_DIRECTIONS_
The lines below starting at the line containing "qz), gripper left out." and ending at the line containing "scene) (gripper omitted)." are to be repeated exactly, with both ends kept and nothing else added.

RECORDS SHOWN below:

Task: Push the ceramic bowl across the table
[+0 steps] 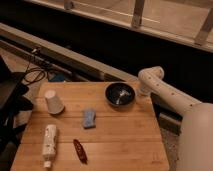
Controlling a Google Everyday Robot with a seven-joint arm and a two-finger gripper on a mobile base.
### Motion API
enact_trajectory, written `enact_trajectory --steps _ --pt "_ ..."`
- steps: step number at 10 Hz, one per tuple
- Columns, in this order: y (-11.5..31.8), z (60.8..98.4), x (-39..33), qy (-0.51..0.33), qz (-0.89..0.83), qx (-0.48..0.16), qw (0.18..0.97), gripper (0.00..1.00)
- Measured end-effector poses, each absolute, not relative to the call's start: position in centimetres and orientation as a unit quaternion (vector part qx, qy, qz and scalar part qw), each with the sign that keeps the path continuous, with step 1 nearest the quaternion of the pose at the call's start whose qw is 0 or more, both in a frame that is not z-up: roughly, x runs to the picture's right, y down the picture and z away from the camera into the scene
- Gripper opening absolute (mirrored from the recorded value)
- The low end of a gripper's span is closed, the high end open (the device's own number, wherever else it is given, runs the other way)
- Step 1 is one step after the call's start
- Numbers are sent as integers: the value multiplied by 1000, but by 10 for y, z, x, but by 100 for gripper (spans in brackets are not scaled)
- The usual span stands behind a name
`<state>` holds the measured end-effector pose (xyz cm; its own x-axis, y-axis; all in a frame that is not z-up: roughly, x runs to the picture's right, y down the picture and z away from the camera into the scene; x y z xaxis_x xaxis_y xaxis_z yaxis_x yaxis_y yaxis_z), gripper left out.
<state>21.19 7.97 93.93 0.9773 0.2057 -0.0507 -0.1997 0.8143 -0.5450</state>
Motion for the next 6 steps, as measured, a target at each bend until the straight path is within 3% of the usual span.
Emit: enact_trajectory --steps 6 --pt "76 933 194 -9 89 -290 953 5"
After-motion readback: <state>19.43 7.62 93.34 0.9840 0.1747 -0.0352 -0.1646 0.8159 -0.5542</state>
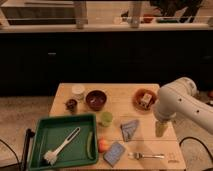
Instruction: Place towel in purple bowl
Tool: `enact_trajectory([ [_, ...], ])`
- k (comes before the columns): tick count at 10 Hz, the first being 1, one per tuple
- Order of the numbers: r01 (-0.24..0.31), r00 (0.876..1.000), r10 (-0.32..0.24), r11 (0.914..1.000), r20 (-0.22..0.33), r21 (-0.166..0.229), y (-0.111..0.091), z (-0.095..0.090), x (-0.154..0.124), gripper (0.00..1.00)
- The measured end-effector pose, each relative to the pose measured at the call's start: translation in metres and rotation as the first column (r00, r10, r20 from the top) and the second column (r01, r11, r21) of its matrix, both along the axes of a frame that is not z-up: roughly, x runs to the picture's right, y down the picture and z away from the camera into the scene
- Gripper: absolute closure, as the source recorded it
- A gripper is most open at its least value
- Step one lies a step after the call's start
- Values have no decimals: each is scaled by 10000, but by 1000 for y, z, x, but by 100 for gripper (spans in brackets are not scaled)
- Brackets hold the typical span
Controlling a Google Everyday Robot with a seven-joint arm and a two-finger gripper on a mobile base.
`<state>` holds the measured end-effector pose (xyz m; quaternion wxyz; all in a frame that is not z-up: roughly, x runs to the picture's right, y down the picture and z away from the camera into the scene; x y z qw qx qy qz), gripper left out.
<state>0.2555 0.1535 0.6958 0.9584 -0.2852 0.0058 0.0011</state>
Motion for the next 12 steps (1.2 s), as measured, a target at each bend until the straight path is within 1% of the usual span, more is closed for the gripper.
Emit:
enact_trajectory([
  [2, 59, 9999, -58, 10000, 108, -44, 10, 6, -2, 20],
  [5, 154, 9994, -151, 9998, 296, -109, 29, 20, -35, 20],
  [6, 172, 9993, -167, 9998, 346, -139, 33, 23, -39, 20],
  [8, 223, 9991, -218, 9997, 372, -135, 45, 33, -40, 20],
  [10, 212, 9985, -201, 9995, 507, -214, 53, 42, -51, 20],
  [12, 260, 9981, -246, 9994, 567, -241, 59, 49, -53, 20],
])
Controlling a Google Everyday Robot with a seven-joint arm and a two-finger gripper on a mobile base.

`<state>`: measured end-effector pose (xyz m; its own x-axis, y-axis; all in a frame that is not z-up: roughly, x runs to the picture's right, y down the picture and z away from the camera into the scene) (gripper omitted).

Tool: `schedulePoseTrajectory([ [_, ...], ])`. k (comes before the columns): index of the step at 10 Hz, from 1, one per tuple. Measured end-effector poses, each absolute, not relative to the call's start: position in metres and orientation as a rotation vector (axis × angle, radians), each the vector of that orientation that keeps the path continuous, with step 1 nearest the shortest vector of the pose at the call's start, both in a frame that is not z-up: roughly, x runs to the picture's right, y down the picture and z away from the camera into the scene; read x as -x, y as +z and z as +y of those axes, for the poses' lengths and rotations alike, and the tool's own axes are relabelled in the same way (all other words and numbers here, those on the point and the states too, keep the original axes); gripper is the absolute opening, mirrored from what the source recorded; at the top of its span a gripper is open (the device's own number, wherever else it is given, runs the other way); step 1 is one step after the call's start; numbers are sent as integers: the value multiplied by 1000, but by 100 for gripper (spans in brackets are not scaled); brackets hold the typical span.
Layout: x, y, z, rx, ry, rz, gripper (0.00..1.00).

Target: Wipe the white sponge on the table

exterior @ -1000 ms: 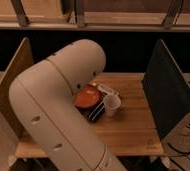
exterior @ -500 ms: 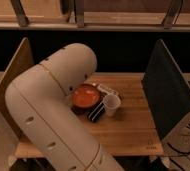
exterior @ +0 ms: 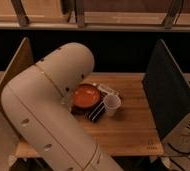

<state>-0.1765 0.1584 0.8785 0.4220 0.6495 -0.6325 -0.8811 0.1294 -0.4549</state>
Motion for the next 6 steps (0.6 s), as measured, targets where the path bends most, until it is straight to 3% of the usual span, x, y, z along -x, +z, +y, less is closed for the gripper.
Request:
schedulePoseTrajectory([
  [6, 160, 901, 128, 744, 1119, 366, 0],
])
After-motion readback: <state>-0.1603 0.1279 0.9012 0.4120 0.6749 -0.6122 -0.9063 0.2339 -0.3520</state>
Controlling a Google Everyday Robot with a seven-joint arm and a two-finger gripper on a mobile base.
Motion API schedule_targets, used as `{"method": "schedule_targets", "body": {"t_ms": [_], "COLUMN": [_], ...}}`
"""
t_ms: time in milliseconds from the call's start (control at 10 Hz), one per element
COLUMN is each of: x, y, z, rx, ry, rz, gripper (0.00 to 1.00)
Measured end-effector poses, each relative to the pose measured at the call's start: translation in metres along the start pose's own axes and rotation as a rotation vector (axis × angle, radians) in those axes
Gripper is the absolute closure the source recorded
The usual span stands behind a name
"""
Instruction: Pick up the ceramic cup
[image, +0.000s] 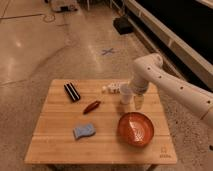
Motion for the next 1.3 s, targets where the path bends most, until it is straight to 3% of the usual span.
{"method": "schedule_targets", "body": {"t_ms": [1300], "x": [0.008], "y": [-0.010], "z": [0.014], "rx": [0.040], "ry": [0.001], "rz": [-0.028], "gripper": [0.20]}}
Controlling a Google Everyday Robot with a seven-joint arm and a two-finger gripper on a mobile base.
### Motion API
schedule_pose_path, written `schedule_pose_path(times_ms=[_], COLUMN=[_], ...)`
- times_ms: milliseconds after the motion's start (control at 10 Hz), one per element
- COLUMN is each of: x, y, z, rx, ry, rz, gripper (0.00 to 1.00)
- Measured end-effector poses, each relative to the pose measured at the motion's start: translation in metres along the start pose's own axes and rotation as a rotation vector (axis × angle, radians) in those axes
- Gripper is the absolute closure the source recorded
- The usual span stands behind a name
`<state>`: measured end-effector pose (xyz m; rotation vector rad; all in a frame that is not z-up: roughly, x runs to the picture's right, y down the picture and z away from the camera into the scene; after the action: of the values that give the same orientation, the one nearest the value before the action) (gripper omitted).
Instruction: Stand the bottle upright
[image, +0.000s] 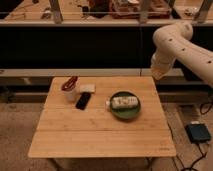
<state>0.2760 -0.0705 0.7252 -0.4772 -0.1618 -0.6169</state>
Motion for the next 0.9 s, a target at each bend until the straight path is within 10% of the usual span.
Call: schedule_pose_path(times_ms=[200, 300, 900], x=[0.008, 0.009, -0.023], y=[0.003, 0.003, -0.018], z=[0.015, 0.017, 0.002], rx=[0.054, 0.066, 0.056], ry=[-0.249, -0.303, -0.326], rz=[0.073, 0.087, 0.044], gripper=[0.20, 0.20, 0.20])
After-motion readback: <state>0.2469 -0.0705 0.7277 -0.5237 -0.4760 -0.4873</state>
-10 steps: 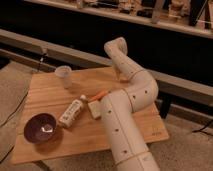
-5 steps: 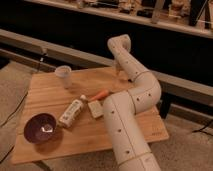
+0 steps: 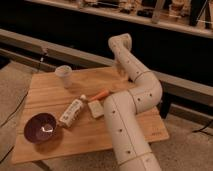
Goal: Push the eraser across the table
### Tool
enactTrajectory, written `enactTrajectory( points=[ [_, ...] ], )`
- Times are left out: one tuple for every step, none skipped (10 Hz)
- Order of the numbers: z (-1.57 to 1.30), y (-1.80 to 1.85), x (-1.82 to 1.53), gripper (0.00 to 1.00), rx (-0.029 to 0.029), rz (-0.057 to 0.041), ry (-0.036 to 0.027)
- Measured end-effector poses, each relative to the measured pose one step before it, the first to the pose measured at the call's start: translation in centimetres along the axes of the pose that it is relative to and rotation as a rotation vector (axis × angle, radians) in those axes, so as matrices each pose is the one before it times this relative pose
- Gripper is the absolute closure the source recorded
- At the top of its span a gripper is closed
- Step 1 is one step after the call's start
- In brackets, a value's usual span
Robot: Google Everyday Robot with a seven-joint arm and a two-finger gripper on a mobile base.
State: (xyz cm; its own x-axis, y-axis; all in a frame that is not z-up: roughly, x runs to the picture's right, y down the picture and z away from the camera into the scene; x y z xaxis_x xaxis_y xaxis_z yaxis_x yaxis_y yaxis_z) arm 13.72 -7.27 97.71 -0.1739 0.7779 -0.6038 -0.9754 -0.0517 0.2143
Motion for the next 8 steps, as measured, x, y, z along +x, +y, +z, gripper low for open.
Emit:
enactTrajectory(
  points=[
    [0.825, -0.225, -0.048, 1.0, -0.00661, -0.00109, -0.00014],
    [0.565, -0.234, -0.148, 1.0, -0.00118, -0.00176, -0.00476],
    [0.667, -0.306, -0.139, 1.0, 0.00039, -0.00214, -0.00468],
    [0.391, -0.237, -0.221, 1.0, -0.0012, -0.00347, -0.00823],
    [0.258, -0.213, -0.284, 1.0, 0.00262, -0.00467, -0.01094],
    [0.158, -0.267, -0.233, 1.0, 0.00667, -0.00231, -0.00909],
    [0.245, -1.152, -0.473, 1.0, 0.03199, 0.00361, -0.01857],
    [0.14, -1.063, -0.251, 1.0, 0.02652, 0.00954, -0.00998]
  ],
)
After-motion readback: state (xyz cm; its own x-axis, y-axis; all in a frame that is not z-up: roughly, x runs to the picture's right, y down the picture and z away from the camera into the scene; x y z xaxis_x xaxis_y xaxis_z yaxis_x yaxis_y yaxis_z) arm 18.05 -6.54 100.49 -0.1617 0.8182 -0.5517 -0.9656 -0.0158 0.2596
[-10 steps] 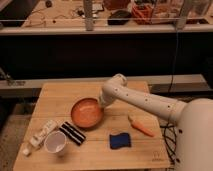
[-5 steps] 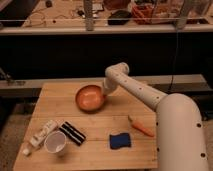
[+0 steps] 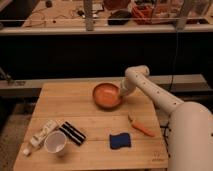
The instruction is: Drag the ceramic bowl in a circle
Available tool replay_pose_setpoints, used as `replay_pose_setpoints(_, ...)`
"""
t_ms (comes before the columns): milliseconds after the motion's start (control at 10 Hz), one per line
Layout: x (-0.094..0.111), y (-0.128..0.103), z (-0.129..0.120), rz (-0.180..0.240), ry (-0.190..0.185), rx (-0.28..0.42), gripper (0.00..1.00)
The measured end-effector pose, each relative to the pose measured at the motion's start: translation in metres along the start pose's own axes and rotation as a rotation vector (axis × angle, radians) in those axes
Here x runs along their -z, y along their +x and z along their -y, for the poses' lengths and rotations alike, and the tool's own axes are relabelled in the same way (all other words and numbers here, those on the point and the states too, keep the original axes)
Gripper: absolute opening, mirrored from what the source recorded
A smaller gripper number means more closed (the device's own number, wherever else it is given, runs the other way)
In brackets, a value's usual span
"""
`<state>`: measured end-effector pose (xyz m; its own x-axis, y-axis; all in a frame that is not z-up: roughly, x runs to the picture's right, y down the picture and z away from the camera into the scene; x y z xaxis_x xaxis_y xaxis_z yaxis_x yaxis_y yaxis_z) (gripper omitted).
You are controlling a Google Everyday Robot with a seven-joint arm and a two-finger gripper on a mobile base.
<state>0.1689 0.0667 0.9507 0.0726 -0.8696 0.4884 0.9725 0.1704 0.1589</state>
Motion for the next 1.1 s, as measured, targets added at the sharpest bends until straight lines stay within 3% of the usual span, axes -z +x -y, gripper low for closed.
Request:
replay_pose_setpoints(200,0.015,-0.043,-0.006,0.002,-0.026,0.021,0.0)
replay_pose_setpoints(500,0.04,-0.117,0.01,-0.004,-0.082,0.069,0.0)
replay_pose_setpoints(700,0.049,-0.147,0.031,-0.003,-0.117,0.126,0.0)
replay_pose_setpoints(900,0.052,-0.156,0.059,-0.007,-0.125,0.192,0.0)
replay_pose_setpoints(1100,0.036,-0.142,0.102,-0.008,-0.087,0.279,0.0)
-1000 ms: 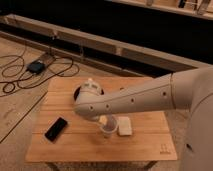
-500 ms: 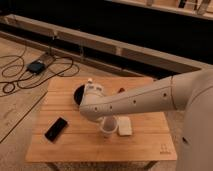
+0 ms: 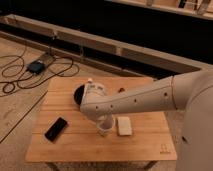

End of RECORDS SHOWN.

_FINISHED EXERCISE_
`<state>` holds the measured end-effector pose (xyz m; quaternion wxyz; all in a frame that is not z-up: roughly, x runs to the picture's right, y down the picture and z away from the camera into the scene; x y z qw qx qy qz), gripper left out.
<state>0.2555 0.1535 0.6958 0.9584 -0.2852 0.0058 0.0011</state>
Motion for the next 12 steps (1.2 s), as measured, a target at each bend until the straight path is within 1% of the usual span, more is closed for the gripper.
Emit:
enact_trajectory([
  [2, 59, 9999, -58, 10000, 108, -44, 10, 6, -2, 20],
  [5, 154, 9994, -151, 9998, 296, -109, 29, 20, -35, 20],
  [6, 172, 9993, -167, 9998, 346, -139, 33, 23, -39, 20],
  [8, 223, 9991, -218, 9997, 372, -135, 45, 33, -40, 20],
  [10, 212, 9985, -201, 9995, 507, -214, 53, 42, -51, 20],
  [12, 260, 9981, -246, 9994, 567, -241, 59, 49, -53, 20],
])
Controlling a Google Everyday Robot with a seven-joint arm and a two-finger gripper on a mobile base.

`<state>`: measured end-effector pose (xyz m; its own x-axis, y-axis; all in a frame that is not z-up: roughly, x runs to the picture's right, y down the picture and z away from the camera into the scene) (gripper omitted).

With this, the answer is finished.